Transliteration scheme for Indic languages

The National Library at Kolkata romanisation is a widely used transliteration scheme in dictionaries and grammars of Indic languages. Also known as the Library of Congress, this transliteration scheme is nearly identical to one of the possible ISO 15919 variants.

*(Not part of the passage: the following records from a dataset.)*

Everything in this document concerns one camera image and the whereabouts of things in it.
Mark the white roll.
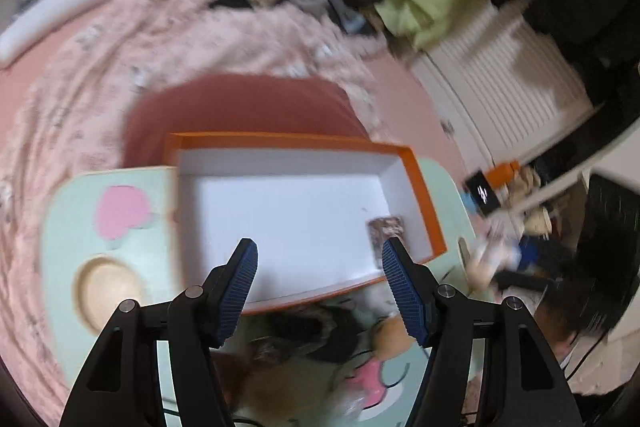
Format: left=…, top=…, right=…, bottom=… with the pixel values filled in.
left=0, top=0, right=114, bottom=68

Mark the orange round plush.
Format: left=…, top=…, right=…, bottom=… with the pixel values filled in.
left=371, top=317, right=417, bottom=361

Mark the beige plush toy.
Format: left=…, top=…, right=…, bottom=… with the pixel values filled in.
left=459, top=227, right=522, bottom=294

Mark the pink printed blanket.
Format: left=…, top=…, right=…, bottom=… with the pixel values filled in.
left=0, top=0, right=387, bottom=410

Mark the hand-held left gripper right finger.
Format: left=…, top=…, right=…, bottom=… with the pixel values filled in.
left=381, top=236, right=583, bottom=427

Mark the orange cardboard box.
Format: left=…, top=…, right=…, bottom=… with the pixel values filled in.
left=164, top=132, right=447, bottom=317

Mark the mint green lap table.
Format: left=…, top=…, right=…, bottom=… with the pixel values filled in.
left=40, top=157, right=482, bottom=427

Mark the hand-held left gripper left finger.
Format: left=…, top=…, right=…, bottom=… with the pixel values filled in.
left=60, top=238, right=259, bottom=427

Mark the pink small item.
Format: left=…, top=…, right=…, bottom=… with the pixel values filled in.
left=349, top=359, right=390, bottom=404

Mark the red cushion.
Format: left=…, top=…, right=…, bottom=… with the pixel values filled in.
left=122, top=74, right=372, bottom=168

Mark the dark furry item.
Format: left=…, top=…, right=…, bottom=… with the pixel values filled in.
left=250, top=304, right=367, bottom=365

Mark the small orange box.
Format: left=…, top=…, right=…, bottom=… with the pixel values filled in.
left=487, top=160, right=522, bottom=188

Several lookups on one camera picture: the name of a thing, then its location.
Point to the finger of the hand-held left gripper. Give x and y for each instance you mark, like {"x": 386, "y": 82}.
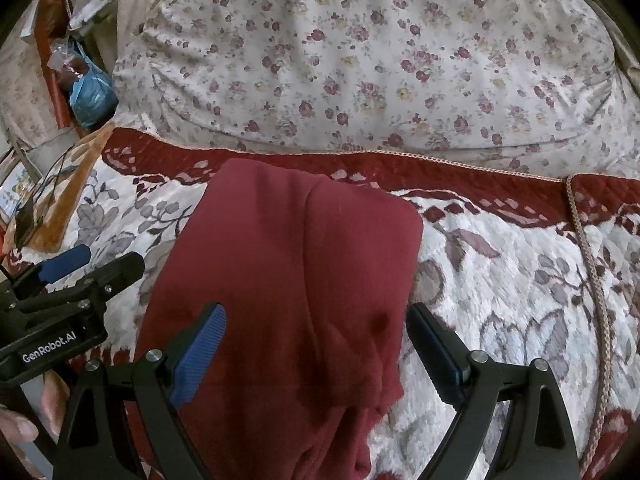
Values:
{"x": 115, "y": 272}
{"x": 65, "y": 262}

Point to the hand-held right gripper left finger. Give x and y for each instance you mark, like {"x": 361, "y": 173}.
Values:
{"x": 200, "y": 355}

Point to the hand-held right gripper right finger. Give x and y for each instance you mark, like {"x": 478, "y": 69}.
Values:
{"x": 440, "y": 345}

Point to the dark red garment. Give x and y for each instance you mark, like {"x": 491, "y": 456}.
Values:
{"x": 300, "y": 260}

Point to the person's left hand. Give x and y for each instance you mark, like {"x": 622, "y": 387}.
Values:
{"x": 20, "y": 427}

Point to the orange cloth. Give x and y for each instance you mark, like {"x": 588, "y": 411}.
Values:
{"x": 65, "y": 200}

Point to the red and white floral blanket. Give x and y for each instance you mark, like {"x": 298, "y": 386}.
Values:
{"x": 500, "y": 285}

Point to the framed picture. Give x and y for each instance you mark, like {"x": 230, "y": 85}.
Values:
{"x": 15, "y": 190}

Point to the blue plastic bag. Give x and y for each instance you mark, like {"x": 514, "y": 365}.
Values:
{"x": 92, "y": 92}

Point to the red wooden furniture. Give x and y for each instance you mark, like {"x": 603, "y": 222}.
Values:
{"x": 52, "y": 85}

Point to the clear plastic bag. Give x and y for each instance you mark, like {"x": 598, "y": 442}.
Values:
{"x": 65, "y": 57}

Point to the white paper packet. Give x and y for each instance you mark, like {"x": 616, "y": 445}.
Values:
{"x": 90, "y": 10}

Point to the beige curtain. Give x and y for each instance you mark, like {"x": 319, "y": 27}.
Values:
{"x": 135, "y": 0}

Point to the floral white pillow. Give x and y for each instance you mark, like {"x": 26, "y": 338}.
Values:
{"x": 375, "y": 60}

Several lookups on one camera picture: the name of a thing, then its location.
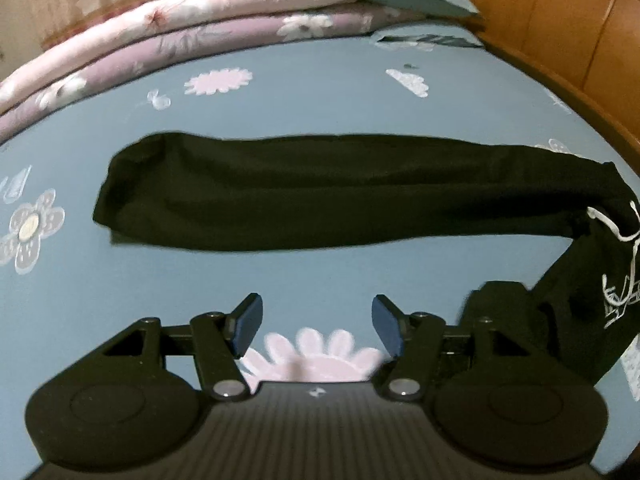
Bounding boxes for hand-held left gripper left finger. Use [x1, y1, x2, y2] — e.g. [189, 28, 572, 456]
[102, 294, 264, 403]

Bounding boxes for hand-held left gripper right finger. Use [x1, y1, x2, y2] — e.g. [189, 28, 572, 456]
[371, 294, 531, 403]

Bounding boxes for black pants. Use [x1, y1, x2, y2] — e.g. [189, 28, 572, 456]
[92, 131, 640, 391]

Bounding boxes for blue floral bed sheet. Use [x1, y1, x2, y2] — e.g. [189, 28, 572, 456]
[0, 22, 640, 466]

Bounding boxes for pink floral quilt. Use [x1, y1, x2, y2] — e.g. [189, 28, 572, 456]
[0, 0, 438, 111]

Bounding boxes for wooden headboard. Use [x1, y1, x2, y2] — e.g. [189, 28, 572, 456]
[427, 0, 640, 178]

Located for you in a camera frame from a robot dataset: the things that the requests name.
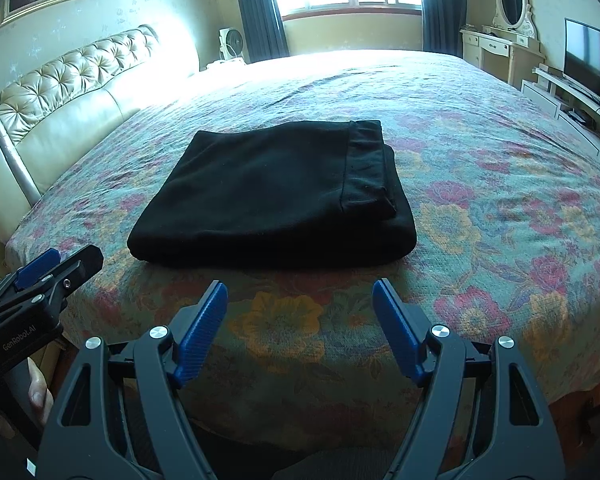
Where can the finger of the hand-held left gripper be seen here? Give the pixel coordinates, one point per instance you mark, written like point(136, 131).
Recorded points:
point(37, 266)
point(80, 265)

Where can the floral bedspread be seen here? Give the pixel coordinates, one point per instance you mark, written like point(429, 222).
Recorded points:
point(480, 170)

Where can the white box fan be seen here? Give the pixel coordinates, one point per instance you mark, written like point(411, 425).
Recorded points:
point(231, 44)

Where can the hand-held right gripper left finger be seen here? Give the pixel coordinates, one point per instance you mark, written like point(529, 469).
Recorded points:
point(205, 330)

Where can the black flat screen television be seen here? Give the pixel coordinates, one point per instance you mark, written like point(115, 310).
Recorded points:
point(590, 65)

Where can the dark blue curtain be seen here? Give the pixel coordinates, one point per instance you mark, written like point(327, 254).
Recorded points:
point(442, 5)
point(260, 10)

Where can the cream dressing table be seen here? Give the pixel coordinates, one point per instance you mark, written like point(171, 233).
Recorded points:
point(500, 52)

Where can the white television stand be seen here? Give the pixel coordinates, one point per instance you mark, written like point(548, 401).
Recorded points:
point(570, 120)

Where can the black pants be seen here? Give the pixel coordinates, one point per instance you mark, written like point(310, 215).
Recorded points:
point(270, 195)

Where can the person's left hand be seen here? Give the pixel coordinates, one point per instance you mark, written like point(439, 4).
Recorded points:
point(39, 391)

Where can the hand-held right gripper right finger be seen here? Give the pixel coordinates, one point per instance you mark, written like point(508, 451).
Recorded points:
point(396, 330)

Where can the cream tufted leather headboard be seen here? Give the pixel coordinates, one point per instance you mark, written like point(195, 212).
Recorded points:
point(60, 110)

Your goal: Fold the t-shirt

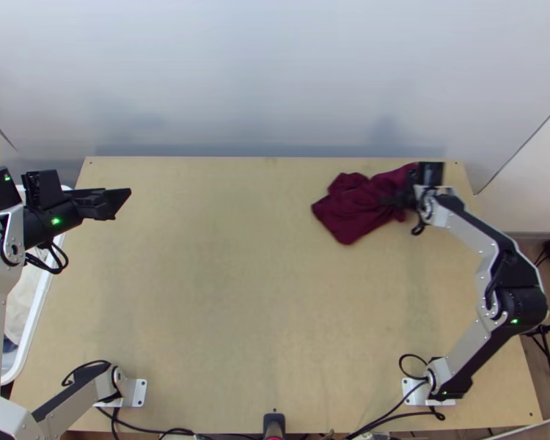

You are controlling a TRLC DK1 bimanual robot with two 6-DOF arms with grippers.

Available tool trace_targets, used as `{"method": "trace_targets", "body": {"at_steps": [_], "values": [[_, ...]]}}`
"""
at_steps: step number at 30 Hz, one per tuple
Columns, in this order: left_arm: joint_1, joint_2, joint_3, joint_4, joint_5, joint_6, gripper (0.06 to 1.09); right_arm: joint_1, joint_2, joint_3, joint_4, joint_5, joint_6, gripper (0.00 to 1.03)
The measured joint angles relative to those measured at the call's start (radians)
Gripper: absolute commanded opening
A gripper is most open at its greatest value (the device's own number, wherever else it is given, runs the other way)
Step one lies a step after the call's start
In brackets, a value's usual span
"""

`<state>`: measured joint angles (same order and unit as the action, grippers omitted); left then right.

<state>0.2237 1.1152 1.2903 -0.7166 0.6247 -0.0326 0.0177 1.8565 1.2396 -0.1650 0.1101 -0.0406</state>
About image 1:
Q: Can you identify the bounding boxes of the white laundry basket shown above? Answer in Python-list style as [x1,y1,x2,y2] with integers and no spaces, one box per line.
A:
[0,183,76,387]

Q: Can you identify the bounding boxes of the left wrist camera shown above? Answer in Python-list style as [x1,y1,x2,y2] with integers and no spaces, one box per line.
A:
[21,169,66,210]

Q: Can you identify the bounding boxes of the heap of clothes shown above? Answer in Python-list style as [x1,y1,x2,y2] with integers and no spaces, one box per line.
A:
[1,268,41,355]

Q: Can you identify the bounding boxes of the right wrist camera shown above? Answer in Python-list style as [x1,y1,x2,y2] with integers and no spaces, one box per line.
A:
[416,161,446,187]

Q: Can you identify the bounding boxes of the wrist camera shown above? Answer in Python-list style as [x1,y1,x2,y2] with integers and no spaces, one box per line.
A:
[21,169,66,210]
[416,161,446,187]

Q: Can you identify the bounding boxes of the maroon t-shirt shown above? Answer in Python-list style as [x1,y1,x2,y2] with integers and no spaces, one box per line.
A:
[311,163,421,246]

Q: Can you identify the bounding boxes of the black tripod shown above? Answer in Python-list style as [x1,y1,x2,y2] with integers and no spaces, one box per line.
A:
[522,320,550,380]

The scheme is an extension of the IAST scheme that is used for the transliteration of Sanskrit.

== Scheme table ==
The table below mostly uses Devanagari but it also includes letters from Bengali and Tamil to illustrate the transliteration of non-Devanagari characters.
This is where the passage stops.